### PROBLEM
Across the data below, count every line where the string "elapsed" appears. Answer with the number alone.

### EXTRACTED RECORDS
================
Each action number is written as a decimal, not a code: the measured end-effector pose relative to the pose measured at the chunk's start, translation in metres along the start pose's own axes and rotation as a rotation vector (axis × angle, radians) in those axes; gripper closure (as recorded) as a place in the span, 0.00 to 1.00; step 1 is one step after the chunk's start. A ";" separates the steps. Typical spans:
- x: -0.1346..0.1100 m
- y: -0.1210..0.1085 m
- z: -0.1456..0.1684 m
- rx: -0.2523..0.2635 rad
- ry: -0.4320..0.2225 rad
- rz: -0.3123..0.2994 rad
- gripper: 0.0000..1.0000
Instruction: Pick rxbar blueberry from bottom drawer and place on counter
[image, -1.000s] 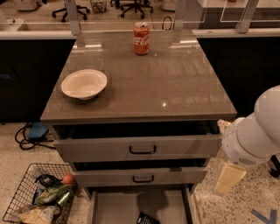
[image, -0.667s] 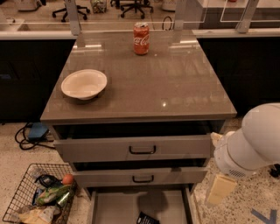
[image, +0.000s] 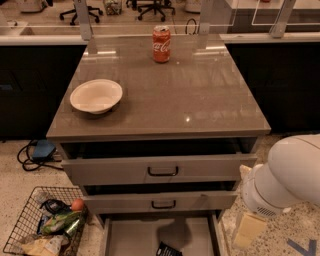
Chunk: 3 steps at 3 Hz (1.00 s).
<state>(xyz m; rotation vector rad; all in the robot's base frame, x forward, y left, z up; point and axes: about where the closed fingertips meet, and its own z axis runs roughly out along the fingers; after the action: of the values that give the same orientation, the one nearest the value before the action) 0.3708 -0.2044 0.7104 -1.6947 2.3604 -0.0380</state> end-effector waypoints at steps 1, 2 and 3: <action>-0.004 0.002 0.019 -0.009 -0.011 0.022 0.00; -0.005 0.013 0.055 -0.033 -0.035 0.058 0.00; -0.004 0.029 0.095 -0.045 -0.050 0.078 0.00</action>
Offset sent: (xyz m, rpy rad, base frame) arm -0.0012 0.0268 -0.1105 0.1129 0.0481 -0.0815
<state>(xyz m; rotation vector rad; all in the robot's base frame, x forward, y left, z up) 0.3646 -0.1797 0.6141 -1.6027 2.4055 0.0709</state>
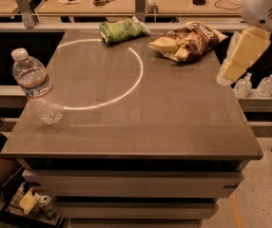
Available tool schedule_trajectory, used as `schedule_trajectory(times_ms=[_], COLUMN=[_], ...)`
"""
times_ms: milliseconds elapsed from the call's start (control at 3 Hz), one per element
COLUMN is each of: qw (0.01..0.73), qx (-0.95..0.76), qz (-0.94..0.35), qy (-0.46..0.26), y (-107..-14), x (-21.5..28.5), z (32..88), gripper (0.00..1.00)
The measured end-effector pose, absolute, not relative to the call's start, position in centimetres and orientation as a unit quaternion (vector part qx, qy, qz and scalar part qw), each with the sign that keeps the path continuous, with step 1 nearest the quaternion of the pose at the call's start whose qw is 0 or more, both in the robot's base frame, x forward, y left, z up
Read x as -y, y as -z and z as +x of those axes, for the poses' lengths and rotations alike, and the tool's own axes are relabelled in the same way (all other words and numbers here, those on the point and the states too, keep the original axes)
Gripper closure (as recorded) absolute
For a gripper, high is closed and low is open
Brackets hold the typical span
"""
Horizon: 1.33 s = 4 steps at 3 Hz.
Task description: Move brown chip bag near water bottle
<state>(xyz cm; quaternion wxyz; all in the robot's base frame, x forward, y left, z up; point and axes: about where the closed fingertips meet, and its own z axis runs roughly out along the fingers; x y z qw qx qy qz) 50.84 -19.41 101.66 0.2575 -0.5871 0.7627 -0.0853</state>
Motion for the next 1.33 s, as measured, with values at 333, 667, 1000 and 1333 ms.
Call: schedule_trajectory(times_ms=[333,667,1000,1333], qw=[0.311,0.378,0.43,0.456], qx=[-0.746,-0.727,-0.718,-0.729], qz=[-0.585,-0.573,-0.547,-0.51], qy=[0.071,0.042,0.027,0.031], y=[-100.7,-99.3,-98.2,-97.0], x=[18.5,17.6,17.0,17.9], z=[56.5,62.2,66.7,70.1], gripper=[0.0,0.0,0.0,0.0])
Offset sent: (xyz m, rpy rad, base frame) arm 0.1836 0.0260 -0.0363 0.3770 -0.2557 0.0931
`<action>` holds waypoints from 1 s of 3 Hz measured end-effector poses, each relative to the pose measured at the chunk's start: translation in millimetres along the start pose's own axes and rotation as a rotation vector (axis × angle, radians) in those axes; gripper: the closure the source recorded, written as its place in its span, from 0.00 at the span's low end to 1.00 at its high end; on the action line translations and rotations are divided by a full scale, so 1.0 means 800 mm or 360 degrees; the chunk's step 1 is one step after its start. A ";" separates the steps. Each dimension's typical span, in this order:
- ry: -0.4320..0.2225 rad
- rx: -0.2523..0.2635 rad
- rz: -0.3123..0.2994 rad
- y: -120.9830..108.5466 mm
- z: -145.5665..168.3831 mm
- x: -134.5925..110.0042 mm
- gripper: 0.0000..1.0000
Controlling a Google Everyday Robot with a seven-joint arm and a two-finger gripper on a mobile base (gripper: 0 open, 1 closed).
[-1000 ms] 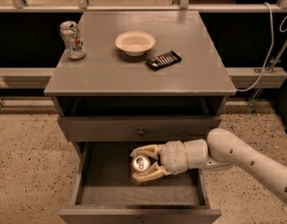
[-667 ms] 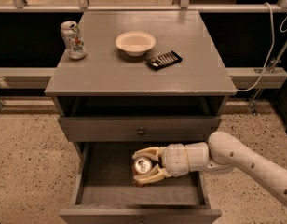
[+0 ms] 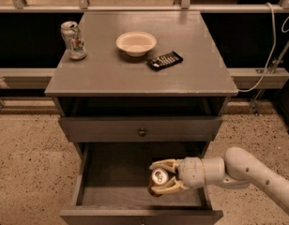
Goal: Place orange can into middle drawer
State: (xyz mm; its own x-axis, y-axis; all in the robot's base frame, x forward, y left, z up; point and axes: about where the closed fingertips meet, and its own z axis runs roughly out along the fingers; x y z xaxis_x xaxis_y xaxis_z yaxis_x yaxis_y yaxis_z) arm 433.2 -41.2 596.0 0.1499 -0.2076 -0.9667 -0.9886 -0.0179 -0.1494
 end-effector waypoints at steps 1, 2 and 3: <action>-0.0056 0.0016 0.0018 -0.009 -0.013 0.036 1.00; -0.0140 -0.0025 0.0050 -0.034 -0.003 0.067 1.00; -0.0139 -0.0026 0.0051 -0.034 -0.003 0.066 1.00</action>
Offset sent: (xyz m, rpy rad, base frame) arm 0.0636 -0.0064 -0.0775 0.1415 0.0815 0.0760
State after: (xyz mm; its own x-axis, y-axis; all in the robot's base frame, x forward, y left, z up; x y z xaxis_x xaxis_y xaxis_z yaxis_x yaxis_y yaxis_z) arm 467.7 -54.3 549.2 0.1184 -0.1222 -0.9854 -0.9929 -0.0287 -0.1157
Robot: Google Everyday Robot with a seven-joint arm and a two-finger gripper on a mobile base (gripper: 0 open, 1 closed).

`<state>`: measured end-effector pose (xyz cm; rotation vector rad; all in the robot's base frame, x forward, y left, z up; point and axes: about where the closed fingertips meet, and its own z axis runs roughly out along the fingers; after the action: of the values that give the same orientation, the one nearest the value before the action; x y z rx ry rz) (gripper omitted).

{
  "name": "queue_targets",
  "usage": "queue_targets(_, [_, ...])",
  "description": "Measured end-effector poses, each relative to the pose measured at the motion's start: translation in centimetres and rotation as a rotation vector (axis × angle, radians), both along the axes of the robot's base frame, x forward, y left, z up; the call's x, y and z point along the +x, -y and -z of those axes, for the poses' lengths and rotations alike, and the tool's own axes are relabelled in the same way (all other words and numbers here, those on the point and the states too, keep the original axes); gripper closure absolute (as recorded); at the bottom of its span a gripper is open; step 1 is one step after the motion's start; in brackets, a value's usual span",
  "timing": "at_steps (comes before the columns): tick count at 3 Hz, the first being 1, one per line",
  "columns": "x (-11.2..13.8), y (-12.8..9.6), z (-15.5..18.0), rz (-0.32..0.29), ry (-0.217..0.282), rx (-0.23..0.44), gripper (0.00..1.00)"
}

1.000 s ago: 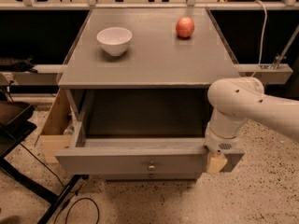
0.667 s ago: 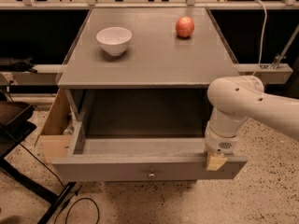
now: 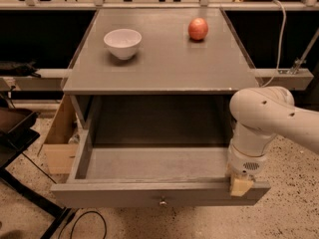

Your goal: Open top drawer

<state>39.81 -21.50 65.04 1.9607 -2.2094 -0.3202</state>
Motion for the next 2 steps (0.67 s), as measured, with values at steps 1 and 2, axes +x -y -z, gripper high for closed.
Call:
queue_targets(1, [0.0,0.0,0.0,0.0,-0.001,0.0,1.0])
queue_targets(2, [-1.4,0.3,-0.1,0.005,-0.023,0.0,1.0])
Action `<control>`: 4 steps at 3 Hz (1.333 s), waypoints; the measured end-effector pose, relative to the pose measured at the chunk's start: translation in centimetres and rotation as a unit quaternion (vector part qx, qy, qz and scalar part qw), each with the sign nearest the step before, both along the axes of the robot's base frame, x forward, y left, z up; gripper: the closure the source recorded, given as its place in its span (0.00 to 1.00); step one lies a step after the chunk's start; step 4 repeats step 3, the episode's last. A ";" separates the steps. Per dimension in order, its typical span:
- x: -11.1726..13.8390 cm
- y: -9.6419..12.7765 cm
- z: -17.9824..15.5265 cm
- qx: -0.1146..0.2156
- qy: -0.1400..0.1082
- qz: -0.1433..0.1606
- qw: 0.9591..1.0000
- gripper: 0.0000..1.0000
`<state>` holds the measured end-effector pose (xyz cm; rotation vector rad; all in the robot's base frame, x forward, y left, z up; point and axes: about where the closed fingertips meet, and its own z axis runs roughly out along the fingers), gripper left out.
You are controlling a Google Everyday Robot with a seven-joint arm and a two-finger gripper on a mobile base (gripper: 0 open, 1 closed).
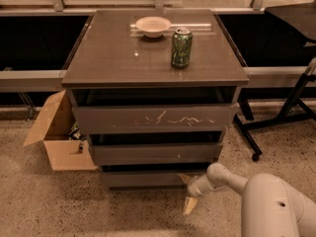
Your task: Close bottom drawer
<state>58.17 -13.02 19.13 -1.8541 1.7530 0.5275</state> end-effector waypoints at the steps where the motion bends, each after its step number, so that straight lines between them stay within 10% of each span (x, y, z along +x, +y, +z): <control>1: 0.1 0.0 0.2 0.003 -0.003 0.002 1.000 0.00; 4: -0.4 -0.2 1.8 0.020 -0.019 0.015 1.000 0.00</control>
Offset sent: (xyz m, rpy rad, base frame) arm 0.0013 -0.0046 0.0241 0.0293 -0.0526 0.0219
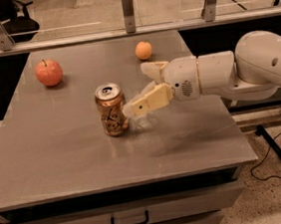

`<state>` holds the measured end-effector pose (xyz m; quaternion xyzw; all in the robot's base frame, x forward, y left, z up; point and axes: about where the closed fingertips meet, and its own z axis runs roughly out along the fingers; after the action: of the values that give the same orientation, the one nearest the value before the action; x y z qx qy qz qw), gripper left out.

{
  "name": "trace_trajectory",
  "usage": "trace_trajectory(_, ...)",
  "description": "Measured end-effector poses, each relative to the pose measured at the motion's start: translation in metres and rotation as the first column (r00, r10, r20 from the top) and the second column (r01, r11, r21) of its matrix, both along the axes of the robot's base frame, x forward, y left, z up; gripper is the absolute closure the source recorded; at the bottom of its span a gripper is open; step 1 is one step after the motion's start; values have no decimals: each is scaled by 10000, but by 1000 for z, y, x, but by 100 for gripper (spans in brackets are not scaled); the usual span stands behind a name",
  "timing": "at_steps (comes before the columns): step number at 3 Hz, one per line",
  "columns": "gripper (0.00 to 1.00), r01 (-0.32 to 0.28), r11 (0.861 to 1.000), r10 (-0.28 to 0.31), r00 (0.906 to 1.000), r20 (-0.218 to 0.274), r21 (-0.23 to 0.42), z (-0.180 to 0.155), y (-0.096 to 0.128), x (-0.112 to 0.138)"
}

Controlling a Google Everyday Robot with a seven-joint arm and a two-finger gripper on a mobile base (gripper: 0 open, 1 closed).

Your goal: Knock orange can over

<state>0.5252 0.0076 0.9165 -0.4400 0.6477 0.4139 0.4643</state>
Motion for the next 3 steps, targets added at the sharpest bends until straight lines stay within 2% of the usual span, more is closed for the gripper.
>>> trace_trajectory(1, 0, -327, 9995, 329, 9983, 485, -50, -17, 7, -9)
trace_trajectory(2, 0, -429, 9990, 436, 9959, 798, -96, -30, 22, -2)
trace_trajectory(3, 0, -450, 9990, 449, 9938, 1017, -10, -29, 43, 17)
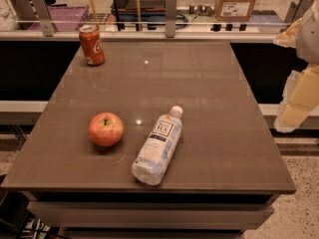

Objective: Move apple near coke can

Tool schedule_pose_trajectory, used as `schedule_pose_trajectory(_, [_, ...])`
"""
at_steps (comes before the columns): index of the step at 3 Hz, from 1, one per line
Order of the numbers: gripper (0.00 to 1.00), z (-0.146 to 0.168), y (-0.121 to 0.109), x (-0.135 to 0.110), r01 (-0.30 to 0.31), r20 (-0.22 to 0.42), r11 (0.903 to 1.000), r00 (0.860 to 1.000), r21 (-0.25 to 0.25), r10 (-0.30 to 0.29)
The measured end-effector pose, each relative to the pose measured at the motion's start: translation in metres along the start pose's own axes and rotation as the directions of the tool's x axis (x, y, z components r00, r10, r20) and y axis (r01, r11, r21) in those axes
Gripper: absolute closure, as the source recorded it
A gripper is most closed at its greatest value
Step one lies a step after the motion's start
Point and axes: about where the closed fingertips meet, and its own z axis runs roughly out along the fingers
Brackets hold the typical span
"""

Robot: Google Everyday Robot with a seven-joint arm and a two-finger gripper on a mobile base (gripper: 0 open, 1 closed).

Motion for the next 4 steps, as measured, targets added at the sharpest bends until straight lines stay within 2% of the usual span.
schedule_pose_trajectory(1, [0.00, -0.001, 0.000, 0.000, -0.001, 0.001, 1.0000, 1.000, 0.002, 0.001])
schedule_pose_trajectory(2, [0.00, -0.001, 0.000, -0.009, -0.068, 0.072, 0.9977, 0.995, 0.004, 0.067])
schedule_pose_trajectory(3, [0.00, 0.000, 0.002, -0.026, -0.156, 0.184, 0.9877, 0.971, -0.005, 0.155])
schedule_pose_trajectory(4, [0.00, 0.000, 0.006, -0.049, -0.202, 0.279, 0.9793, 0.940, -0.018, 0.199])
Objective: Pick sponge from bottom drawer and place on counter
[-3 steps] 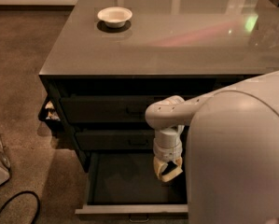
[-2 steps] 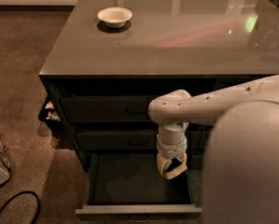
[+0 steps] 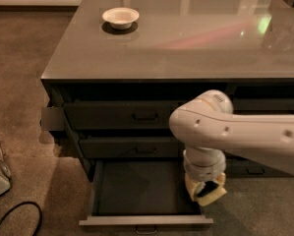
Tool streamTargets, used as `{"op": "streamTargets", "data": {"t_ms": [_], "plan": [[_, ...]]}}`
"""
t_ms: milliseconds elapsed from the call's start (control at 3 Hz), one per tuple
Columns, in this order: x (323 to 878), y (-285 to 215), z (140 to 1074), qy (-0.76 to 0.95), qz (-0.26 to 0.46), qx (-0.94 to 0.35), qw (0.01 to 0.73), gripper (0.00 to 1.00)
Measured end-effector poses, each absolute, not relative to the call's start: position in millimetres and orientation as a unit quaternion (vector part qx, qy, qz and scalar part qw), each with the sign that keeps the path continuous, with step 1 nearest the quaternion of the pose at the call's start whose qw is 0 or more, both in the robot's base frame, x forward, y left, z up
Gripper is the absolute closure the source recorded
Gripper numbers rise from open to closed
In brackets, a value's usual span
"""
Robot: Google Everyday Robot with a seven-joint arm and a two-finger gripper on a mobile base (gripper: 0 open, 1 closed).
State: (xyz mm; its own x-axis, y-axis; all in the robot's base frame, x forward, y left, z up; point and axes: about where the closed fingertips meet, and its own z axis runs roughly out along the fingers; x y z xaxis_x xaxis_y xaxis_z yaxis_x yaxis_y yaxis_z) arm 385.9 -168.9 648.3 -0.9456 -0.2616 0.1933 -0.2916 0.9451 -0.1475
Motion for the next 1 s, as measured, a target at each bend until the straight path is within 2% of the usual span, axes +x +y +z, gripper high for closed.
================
### RESULT OF THE TASK
2